EXERCISE PROMPT:
Give the listing again in full and exactly, apart from its pictures.

─── EXERCISE DATA ───

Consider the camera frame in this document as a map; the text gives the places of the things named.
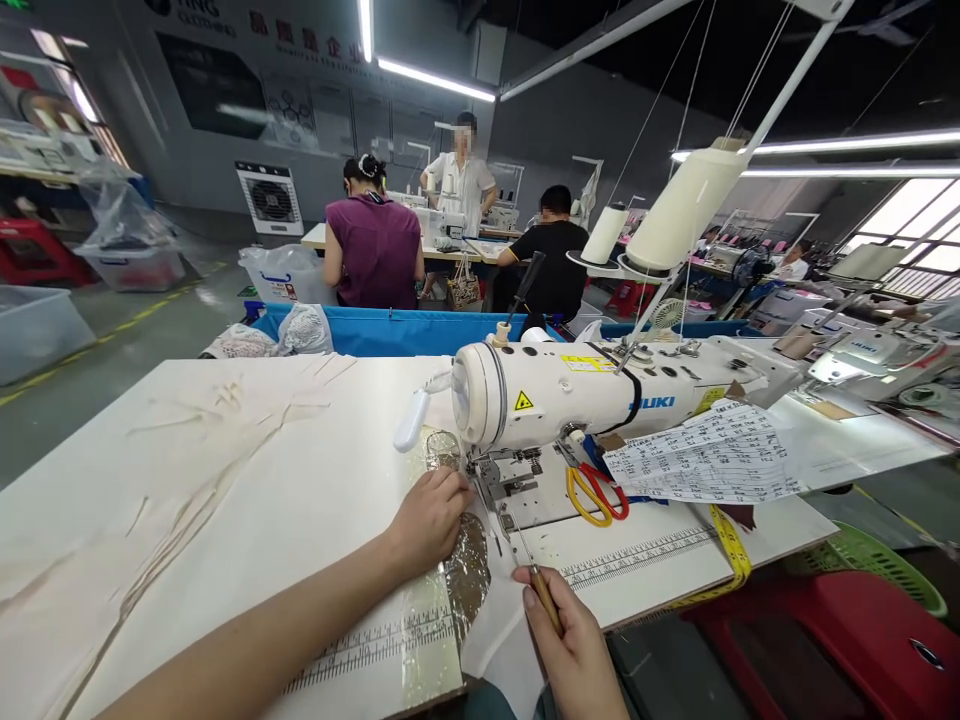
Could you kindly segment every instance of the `chair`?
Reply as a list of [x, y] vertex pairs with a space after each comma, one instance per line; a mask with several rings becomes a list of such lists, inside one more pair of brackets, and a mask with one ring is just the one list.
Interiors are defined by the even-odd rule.
[[871, 573], [748, 586], [683, 618], [765, 720], [935, 720], [960, 708], [960, 638]]
[[90, 267], [70, 252], [39, 220], [0, 219], [0, 277], [11, 285], [67, 280], [89, 285]]

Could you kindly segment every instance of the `yellow warning sticker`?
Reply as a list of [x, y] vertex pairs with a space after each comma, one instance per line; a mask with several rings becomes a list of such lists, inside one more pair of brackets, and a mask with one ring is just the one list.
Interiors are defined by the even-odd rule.
[[709, 410], [713, 404], [727, 394], [727, 388], [725, 386], [713, 387], [707, 390], [703, 397], [700, 399], [700, 404], [697, 405], [697, 409], [694, 410], [694, 415], [699, 415], [702, 412]]
[[520, 397], [517, 398], [517, 404], [513, 406], [514, 412], [517, 410], [531, 410], [533, 409], [533, 403], [530, 402], [530, 398], [527, 397], [527, 394], [520, 391]]
[[613, 372], [617, 369], [616, 365], [604, 357], [561, 355], [560, 359], [574, 372]]

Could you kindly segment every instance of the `hair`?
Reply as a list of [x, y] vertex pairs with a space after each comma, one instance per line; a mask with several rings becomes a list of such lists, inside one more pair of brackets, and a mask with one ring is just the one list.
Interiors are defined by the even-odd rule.
[[570, 197], [570, 188], [566, 185], [553, 185], [543, 191], [540, 196], [540, 209], [549, 210], [558, 215], [569, 215], [573, 200]]
[[477, 116], [472, 112], [464, 110], [462, 113], [457, 115], [457, 125], [469, 125], [470, 129], [473, 131], [473, 134], [477, 134]]
[[350, 158], [343, 166], [344, 180], [373, 183], [377, 189], [383, 187], [387, 178], [387, 164], [373, 155], [362, 155], [360, 159]]

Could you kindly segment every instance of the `black t-shirt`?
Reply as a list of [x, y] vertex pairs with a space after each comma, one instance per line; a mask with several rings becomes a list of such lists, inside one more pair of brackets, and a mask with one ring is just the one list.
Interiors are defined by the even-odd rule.
[[529, 260], [537, 250], [546, 255], [527, 293], [532, 312], [562, 313], [572, 318], [580, 311], [587, 269], [568, 260], [567, 251], [583, 250], [589, 239], [582, 227], [561, 220], [530, 228], [510, 247], [517, 260]]

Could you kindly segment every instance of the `wooden handle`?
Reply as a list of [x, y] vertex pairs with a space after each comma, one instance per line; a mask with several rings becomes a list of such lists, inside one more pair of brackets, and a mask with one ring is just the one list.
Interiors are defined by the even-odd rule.
[[557, 631], [557, 635], [561, 638], [563, 637], [563, 625], [560, 624], [560, 615], [557, 614], [557, 606], [553, 603], [553, 596], [550, 595], [550, 590], [547, 588], [547, 581], [543, 579], [543, 575], [540, 573], [531, 573], [531, 579], [533, 580], [533, 587], [537, 591], [537, 595], [540, 596], [540, 602], [543, 603], [543, 607], [547, 610], [547, 615], [550, 616], [550, 623], [553, 625], [553, 629]]

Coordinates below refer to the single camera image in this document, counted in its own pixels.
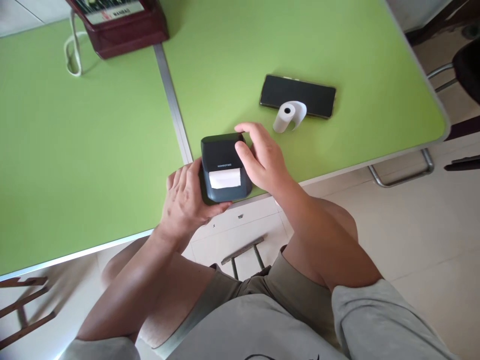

───

YOUR SOLUTION:
Consider the camera frame in this document as a map; the text gives the places of the things named.
Could you kindly segment every instance of the `chair`?
Reply as a list of [x, y] vertex pairs with a space after each comma, one instance per line; a mask with several rings becomes a list of such lists, inside one more pair of brackets, and a mask with one ring is just the one list.
Interiors are defined by the even-odd rule.
[[871, 573], [748, 586], [683, 618], [765, 720], [935, 720], [960, 708], [960, 638]]
[[90, 267], [70, 252], [39, 220], [0, 219], [0, 277], [11, 285], [67, 280], [89, 285]]

Could you kindly segment every instance of the `yellow warning sticker`?
Reply as a list of [x, y] vertex pairs with a space after each comma, one instance per line; a mask with several rings becomes a list of such lists, inside one more pair of brackets, and a mask with one ring is just the one list.
Interiors are defined by the even-odd rule.
[[709, 410], [713, 404], [727, 394], [727, 388], [725, 386], [713, 387], [707, 390], [703, 397], [700, 399], [700, 404], [697, 405], [697, 409], [694, 410], [694, 415], [699, 415], [702, 412]]
[[520, 397], [517, 398], [517, 404], [513, 406], [514, 412], [517, 410], [531, 410], [533, 409], [533, 403], [530, 402], [530, 398], [527, 397], [527, 394], [520, 391]]
[[613, 372], [617, 369], [616, 365], [604, 357], [561, 355], [560, 359], [574, 372]]

Could you kindly segment every instance of the `hair`?
Reply as a list of [x, y] vertex pairs with a space after each comma, one instance per line; a mask with several rings becomes a list of such lists, inside one more pair of brackets, and a mask with one ring is just the one list.
Interiors are defined by the even-odd rule.
[[570, 197], [570, 188], [566, 185], [553, 185], [543, 191], [540, 196], [540, 209], [549, 210], [558, 215], [569, 215], [573, 200]]
[[477, 116], [472, 112], [464, 110], [462, 113], [457, 115], [457, 125], [469, 125], [470, 129], [473, 131], [473, 134], [477, 134]]
[[350, 158], [343, 166], [344, 180], [373, 183], [377, 189], [383, 187], [387, 178], [387, 164], [373, 155], [362, 155], [360, 159]]

Could you kindly segment every instance of the `black t-shirt`?
Reply as a list of [x, y] vertex pairs with a space after each comma, one instance per line; a mask with several rings becomes a list of such lists, inside one more pair of brackets, and a mask with one ring is just the one list.
Interiors are defined by the even-odd rule.
[[529, 260], [537, 250], [546, 255], [527, 293], [532, 312], [562, 313], [572, 318], [580, 311], [587, 269], [568, 260], [567, 251], [583, 250], [589, 239], [582, 227], [561, 220], [530, 228], [510, 247], [517, 260]]

Could you kindly segment every instance of the `wooden handle`?
Reply as a list of [x, y] vertex pairs with a space after each comma, one instance per line; a mask with several rings becomes a list of such lists, inside one more pair of brackets, and a mask with one ring is just the one list.
Interiors are defined by the even-odd rule.
[[557, 631], [557, 635], [561, 638], [563, 637], [563, 625], [560, 624], [560, 615], [557, 614], [557, 606], [553, 603], [553, 596], [550, 595], [550, 590], [547, 588], [547, 581], [543, 579], [543, 575], [540, 573], [531, 573], [531, 579], [533, 580], [533, 587], [537, 591], [537, 595], [540, 596], [540, 602], [543, 603], [543, 607], [547, 610], [547, 615], [550, 616], [550, 623], [553, 625], [553, 629]]

Coordinates below refer to the single camera image in this document, counted in its own pixels.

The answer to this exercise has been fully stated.